Com a demanda de produtos para atender a população das minas, Paraty passou de simples centro distribuidor de artigos - como o sal vindo de Pernambuco, azeite, vinho, caldeirões de cobres para produção de aguardente e manufaturados vindos da Europa - para produtor de gêneros alimentícios (feijão, milho, farinha de mandioca, queijo, rapadura, ovos, toucinho e legumes diversos). O comércio e a distribuição de artigos que chegavam pelos navios e a produção de gêneros alimentícios foram o sustentáculo da economia de Paraty desde sua origem até o ano de 1870.

Na verdade, o ouro em si não trouxe prosperidade para a cidade. O período de escoamento do ouro através do porto de Paraty foi curto - aproximadamente 15 anos - período em que as minas estavam sendo descobertas e ainda não havia grande quantidade do metal. Na Casa de Registro de Paraty junto ao pé da serra havia apenas um sargento, dois soldados e um escrivão para fazer a cobrança do Quinto (imposto de 20% sobre o ouro).

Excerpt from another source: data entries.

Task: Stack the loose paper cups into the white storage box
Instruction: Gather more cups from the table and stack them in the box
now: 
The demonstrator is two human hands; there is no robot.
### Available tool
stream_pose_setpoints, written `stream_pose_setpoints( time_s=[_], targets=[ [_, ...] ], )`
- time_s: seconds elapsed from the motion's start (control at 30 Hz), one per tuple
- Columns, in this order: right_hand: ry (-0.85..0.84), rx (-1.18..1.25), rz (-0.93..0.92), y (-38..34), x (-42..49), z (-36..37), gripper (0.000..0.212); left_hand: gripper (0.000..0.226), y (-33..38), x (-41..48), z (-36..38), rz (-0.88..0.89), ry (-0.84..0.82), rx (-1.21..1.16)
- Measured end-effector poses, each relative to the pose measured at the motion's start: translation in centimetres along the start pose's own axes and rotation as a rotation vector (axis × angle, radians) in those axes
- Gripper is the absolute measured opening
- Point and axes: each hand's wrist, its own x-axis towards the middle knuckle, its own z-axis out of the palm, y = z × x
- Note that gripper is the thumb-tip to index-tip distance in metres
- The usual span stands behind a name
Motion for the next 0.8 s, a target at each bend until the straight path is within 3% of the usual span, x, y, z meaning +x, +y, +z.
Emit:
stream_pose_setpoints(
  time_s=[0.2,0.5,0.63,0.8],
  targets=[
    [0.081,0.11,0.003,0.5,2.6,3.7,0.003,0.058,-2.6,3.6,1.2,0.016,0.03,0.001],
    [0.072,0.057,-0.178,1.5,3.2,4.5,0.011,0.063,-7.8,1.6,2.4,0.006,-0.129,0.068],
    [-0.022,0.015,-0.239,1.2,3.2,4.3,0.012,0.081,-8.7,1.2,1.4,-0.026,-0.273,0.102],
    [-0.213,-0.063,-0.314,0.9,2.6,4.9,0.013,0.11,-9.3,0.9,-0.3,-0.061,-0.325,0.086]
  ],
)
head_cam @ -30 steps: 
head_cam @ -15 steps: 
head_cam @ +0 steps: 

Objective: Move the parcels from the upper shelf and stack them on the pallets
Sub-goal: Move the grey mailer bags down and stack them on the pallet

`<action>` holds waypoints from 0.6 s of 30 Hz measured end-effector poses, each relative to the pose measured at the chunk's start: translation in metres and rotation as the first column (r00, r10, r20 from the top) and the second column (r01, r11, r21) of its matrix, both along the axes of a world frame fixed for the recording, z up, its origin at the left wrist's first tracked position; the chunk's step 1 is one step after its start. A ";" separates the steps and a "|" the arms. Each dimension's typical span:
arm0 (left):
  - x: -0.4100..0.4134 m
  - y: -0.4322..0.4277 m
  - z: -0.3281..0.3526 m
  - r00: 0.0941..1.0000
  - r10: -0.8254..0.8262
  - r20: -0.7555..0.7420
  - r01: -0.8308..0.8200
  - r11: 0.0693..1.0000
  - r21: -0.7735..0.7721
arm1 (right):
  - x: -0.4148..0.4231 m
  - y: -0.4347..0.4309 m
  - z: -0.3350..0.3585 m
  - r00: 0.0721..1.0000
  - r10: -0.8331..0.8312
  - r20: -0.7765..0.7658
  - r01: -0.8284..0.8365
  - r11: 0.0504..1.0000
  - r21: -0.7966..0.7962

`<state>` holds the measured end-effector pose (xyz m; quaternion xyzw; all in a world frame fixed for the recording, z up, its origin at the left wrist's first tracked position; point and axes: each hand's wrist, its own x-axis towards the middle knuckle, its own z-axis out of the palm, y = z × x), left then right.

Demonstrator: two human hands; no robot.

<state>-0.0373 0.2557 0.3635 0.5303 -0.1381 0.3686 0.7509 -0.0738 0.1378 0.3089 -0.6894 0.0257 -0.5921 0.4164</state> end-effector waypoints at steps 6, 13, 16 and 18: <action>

Em 1717 Paraty ainda era descrita como uma pequena vila com menos de 50 casas. Não existia um bom cais e por isso o embarque e desembarque eram realizados pela praia ou pelas margens dos rios. Apenas em 1726 foi construído um cais, provavelmente de pedra, que também servia como uma espécie de trincheira em caso de ataques inimigos.

Graças ao comércio gerado em função do Ciclo do Ouro, ocorreu um crescimento econômico e populacional na vila. Apesar do Caminho Novo estar aberto desde 1710, ligando o Rio de Janeiro direto às minas, o Caminho Velho (via Paraty) era preferido para cargas mais pesadas pois podia ser transportada em lombo de burro, enquanto o Caminho Novo só podia ser transportada por escravos, de tão ruim que era aquela estrada (os melhoramentos necessários só foram terminados em 1767). Em 1722 é erguida a Igreja de Santa Rita e em 1725 a Igreja do Rosário. Em 1787 derruba-se novamente a Matriz para se fazer uma maior e definitiva. Em 1790 já havia 392 casas, sendo 35 sobrados, e a população era de 6.622 habitantes.